Trity Pourbahrami is a boundary spanner with over 15 years of international experience in strategic communications, science communication, and employee engagement encompassing the higher education, government, philanthropic, and corporate sectors. She is a strategic leader with a proven track record of effectively engaging diverse groups and supporting organizations as well as their stakeholders with transformational efforts. These efforts include implementing principles of equity and inclusion to bring about more diversity in science and engineering. She is passionate about building trust and using co-production of knowledge approaches to overcome barriers and solve problems. As a seasoned facilitator and mediator, she has extensive experience handling complex and sensitive situations involving multiple constituencies and requiring diplomacy.
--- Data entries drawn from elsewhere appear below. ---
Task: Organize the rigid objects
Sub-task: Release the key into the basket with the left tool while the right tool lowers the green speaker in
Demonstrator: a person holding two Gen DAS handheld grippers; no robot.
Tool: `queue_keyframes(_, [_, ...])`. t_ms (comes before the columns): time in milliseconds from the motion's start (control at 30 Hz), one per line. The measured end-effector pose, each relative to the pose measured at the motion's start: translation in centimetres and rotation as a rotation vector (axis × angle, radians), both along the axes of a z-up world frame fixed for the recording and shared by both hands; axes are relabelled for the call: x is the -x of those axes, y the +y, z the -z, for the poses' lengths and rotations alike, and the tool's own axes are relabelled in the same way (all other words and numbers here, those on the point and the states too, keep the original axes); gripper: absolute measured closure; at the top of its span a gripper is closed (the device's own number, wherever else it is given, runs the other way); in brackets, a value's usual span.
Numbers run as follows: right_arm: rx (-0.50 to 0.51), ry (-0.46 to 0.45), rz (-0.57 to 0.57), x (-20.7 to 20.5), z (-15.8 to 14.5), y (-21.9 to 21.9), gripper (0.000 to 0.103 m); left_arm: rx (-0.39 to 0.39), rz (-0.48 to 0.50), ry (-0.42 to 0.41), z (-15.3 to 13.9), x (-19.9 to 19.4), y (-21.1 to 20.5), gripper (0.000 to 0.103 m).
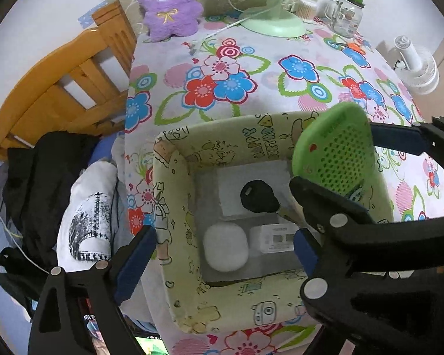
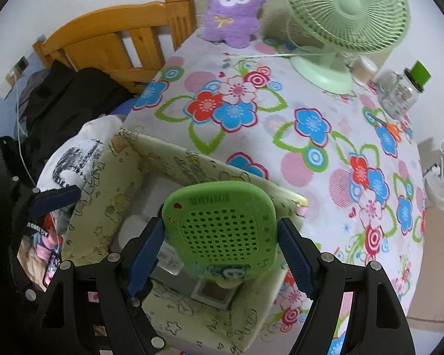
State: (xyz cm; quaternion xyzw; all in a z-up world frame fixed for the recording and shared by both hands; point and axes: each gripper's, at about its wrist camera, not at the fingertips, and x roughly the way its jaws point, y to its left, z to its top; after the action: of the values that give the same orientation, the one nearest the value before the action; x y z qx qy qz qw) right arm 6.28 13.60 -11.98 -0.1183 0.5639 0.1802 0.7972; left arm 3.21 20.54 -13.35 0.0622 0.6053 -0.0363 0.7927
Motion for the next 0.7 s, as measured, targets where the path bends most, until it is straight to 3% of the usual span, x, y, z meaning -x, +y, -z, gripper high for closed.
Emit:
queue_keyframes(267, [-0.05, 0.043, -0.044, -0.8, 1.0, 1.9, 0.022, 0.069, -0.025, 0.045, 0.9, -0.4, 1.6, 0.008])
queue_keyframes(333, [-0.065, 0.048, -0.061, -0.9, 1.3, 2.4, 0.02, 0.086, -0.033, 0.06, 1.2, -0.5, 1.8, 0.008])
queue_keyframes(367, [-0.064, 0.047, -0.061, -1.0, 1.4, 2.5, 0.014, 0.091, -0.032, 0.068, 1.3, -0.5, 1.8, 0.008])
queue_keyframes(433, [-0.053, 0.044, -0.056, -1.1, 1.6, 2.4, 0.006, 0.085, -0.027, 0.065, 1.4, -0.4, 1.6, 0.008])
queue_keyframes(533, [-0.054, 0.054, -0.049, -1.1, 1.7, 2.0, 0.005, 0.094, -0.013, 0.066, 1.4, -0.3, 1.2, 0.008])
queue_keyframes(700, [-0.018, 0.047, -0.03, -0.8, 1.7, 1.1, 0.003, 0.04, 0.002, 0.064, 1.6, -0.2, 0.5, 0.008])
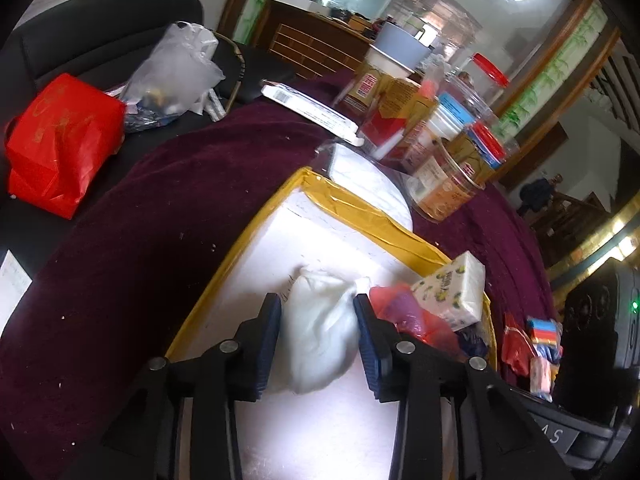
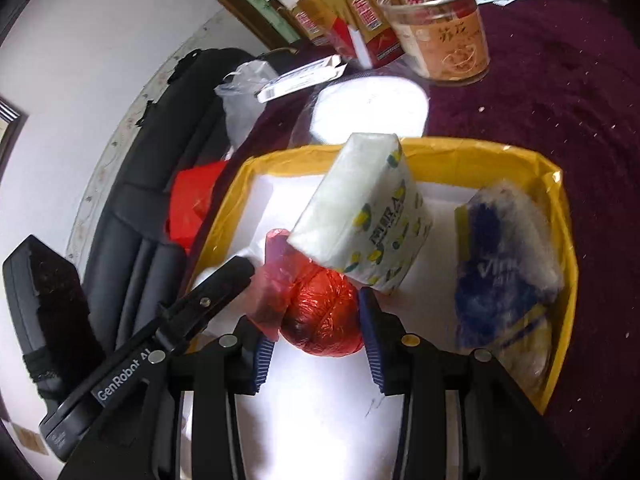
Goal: Organize soft objects
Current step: 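Lower the white cloth and red bag into the tray and open both grippers, then move the right gripper back to the pile and grasp the blue towel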
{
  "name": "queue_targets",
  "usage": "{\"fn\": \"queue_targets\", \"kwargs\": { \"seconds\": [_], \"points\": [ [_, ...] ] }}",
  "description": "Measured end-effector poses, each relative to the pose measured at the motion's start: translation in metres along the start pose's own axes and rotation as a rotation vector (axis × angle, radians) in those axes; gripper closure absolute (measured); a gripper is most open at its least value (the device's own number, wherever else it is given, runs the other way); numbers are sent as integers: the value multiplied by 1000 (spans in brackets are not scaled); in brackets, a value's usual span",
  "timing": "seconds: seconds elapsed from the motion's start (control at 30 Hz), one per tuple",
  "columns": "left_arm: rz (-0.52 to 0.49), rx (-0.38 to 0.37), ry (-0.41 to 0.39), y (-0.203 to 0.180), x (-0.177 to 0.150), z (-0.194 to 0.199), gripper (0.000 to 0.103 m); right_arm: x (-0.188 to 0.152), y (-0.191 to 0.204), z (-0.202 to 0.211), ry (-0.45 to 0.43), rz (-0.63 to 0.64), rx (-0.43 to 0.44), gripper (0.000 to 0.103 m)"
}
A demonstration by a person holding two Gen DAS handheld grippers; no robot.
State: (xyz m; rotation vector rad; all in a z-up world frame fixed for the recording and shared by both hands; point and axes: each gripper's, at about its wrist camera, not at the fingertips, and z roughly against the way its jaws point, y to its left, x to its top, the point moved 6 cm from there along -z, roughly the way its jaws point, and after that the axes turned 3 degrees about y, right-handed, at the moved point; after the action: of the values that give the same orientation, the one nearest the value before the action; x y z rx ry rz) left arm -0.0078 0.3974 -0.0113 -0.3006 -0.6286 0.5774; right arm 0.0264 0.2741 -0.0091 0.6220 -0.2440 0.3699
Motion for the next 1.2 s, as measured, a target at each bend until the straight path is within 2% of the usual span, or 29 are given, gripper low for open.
{"fn": "queue_targets", "kwargs": {
  "seconds": [0.07, 0.13, 0.27, 0.33, 0.53, 0.7, 0.87, 1.2],
  "points": [
    [21, -14, -7, -1, 4, -1, 60, 3, -3, 1, -11, -1, -13, 63],
    [40, -22, -15, 0, 6, -1, 56, 6, -7, 4, -29, -15, -21, 55],
    [68, -74, -15, -2, 8, 4, 48, 8, -9, 9, -42, -24, 25, 46],
    [79, -89, -26, -2, 7, 13, 39, 7, -4, 16, -56, 2, 29, 41],
    [106, -135, -98, 2, -1, 53, 33, 2, 1, 59, -131, 50, 63, 33],
    [138, -172, -113, 3, -19, 72, 30, -6, -24, 94, -189, 12, 79, 33],
    [114, -205, -91, -12, -45, 80, 30, -25, -51, 121, -239, 16, 35, 33],
    [79, -275, -48, -51, -92, 85, 28, -72, -138, 181, -332, -92, -23, 33]
  ]
}}
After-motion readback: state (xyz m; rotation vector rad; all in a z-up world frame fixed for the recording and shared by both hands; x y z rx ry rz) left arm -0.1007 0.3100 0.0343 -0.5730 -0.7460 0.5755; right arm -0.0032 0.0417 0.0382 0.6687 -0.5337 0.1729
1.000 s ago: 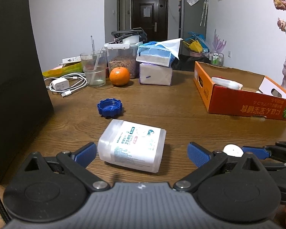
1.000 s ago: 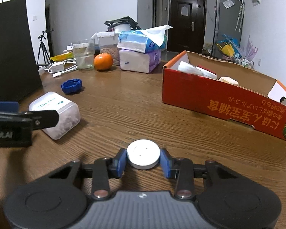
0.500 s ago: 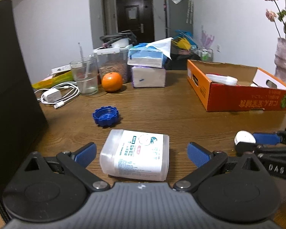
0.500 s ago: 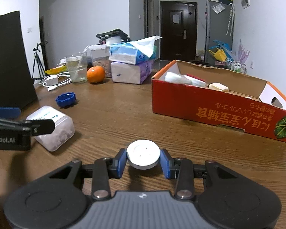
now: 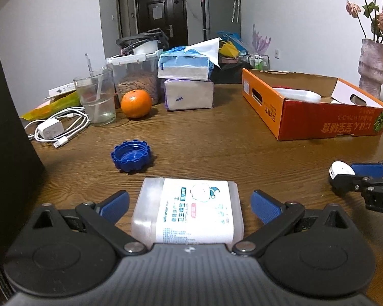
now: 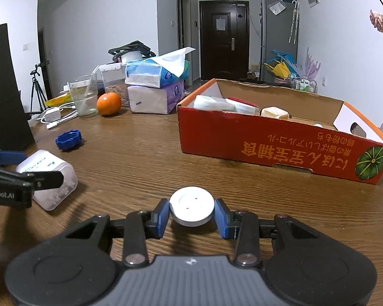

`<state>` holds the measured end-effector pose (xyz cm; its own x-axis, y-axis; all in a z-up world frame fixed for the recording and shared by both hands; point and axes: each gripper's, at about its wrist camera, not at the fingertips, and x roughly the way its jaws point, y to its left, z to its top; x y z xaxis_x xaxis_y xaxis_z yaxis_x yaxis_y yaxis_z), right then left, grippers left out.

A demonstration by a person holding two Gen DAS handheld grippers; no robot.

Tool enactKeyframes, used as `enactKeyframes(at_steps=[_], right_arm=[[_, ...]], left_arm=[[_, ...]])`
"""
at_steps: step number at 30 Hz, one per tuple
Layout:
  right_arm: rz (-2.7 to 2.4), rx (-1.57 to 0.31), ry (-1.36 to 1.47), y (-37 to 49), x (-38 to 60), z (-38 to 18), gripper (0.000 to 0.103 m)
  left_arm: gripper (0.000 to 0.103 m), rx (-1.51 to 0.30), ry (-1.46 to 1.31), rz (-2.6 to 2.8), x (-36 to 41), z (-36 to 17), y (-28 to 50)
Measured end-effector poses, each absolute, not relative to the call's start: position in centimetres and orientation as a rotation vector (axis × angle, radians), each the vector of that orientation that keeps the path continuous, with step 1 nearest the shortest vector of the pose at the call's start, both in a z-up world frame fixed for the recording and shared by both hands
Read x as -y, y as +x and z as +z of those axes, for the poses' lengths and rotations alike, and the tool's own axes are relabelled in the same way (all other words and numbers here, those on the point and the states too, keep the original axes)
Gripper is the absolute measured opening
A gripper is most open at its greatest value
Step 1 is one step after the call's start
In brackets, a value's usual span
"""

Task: Organize rigid objects
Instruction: 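Close the left tool around the white wet-wipes pack, then carry the wipes pack toward the box with the left tool while the right tool carries the white cap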

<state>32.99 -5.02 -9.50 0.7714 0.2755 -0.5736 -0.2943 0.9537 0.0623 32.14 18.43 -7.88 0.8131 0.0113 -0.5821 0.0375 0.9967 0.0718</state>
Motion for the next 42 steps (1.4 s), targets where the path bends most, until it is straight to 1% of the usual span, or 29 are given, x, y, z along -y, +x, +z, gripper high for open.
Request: enactKeyframes(at_steps=[7, 16, 17, 19, 21, 42], right_arm=[[0.309, -0.608, -0.035, 32.9, 5.0, -9.5, 0.038], [0.309, -0.590, -0.035, 32.7, 5.0, -9.3, 0.038], [0.308, -0.588, -0.035, 32.7, 5.0, -9.3, 0.038], [0.307, -0.586, -0.034, 32.6, 5.0, -9.3, 0.038], [0.308, -0.583, -0.035, 32.5, 5.0, -9.2, 0.038], [0.317, -0.559, -0.030, 32.1, 5.1, -8.8, 0.038]], left_arm=[[0.103, -0.688, 0.056, -0.026, -19.1, -8.9, 33.6], [0.103, -0.718, 0.079, -0.013, -18.9, -9.4, 34.0], [0.101, -0.718, 0.077, -0.012, -19.0, -9.4, 34.0], [0.091, -0.715, 0.067, -0.013, -19.1, -9.3, 33.9], [0.084, -0.718, 0.057, -0.022, -19.2, -9.3, 34.0], [0.083, -0.632, 0.087, 0.002, -16.8, -8.2, 32.2]])
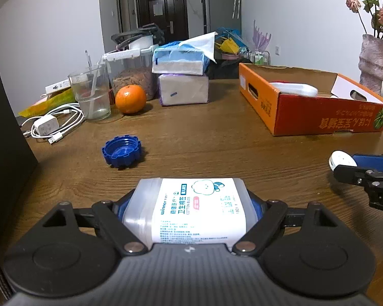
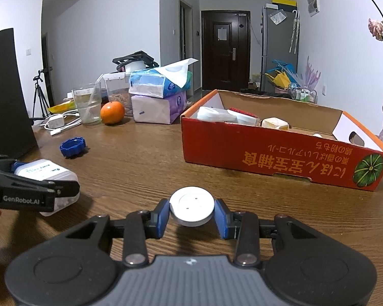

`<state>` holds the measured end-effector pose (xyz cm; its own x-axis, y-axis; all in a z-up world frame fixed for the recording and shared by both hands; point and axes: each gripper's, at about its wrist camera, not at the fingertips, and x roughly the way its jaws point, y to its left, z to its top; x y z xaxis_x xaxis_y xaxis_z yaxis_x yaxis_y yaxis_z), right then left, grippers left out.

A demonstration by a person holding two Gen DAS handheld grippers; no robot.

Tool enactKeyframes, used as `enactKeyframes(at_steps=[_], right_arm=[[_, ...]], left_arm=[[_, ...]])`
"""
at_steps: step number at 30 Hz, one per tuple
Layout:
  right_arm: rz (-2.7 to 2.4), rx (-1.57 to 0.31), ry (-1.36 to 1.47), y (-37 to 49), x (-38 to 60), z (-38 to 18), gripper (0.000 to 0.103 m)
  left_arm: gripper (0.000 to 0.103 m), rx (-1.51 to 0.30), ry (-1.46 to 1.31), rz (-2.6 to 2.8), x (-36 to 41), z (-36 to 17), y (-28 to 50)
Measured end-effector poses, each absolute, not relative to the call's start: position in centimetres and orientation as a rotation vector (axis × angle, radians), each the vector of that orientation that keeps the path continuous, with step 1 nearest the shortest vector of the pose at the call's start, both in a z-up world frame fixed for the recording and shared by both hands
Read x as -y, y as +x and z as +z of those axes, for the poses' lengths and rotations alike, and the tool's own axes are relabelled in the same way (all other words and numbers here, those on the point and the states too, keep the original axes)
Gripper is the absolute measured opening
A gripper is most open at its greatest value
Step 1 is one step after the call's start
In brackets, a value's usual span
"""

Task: Organize rigid objects
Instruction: 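Carry the wipes pack toward the box with the left tool while the right tool carries the white cap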

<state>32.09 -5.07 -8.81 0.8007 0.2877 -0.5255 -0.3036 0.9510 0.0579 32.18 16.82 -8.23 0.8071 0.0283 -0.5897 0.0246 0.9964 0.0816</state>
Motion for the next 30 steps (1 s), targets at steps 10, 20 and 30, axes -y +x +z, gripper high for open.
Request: enactKeyframes(at_steps=[10, 20, 30], right_arm=[[0.331, -0.538, -0.017, 31.6, 5.2, -8.3, 0.038], [0.350, -0.507, 0.003, 31.1, 6.2, -7.5, 0.038], [0.347, -0.479, 0.017, 30.9, 8.2, -6.9, 0.038]], left_arm=[[0.083, -0.595, 0.078, -0.011, -14.8, -7.6, 31.2], [0.083, -0.578, 0.056, -0.012, -12.8, -7.2, 30.7], [0.083, -0.574, 0.028, -0.001, -10.7, -6.9, 30.5]])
Currently she leads communications for the Gordon and Betty Moore Foundation’s science program which advances the understanding of emerging scientific fields through developing new technologies, supporting imaginative research scientists, and creating new collaborations at the frontiers of traditional scientific disciplines. Before joining the foundation, she was director of communications at the California Institute of Technology (Caltech), a world-renowned science and engineering institute. In this role she led the communications office of Caltech’s largest academic division and collaborated on communications efforts across all six Caltech divisions and NASA’s Jet Propulsion Laboratory. She also designed and taught an innovative graduate course in effective science and engineering communication which led to the establishment of the first science and engineering communications academic program at Caltech. In addition, she was the editor of the award-winning publication ENGenious.
Trity earned her Bachelor of Science degrees in physics and physiology from the University of British Columbia and her master’s degree in social welfare and public administration from the University of Hawai’i. She serves on a number of leadership bodies locally, nationally and internationally to increase diversity, equity, justice, and inclusion in Science, Technology, Engineering and Math (STEM) fields.